Experts have calculated North Korea's missile range has widened, technically putting all of New Zealand now within reach.

The rogue nation launched a ballistic missile on Wednesday morning (NZ time), landing within 370km of Japan's coast.

Experts have since bumped up the country's intercontinental range from an estimated 10,000 kilometres, capable of reaching Auckland, to 13,000 kilometres - which could reach even Stewart Island.

The missile travelled 1000 kilometres, staying airborne for 54 minutes and reaching a height of 4500 kilometres, co-director of the global security program at the Union of Concerned Scientists David Wright says.

It is thought to have been fired almost straight up in the air - but if it was fired on a standard trajectory to maximise reach, could have gone a lot further.

"This is significantly longer than North Korea's previous long-range tests, which flew on lofted trajectories for 37 minutes and 47 minutes," Mr Wright said.

"Given the increase in range it seems likely that it carried a very light mock warhead. If true, that means it would be incapable of carrying a nuclear warhead to this long distance, since such a warhead would be much heavier."

Auckland is 9,810 kilometres from Pyongyang.

Washington DC, home to president Donald Trump, as well as New York City, are now also thought to be within reach.

Kim Jong-un has previously stated a goal of being able to strike the United States mainland.

Prime Minister Jacinda Ardern has previously told The Nation North Korea is "absolutely a genuine and real threat" and New Zealand is ready to play a role if requested.

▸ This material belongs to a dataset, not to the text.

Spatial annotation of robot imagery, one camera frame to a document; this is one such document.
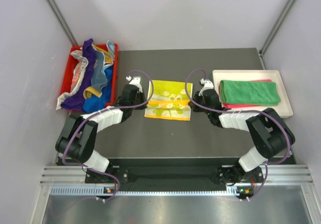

"Every [world leader] needs to ... put pressure on Pyongyang to make sure they are responding to the sanctions and messages coming from the international community."

All options are being explored by the New Zealand Government, Ms Ardern says, but she remains firm military intervention is a last resort, and only if it had United Nations support.

"One of the reasons we're so firm on that is we're yet to exhaust all of the channels that we have."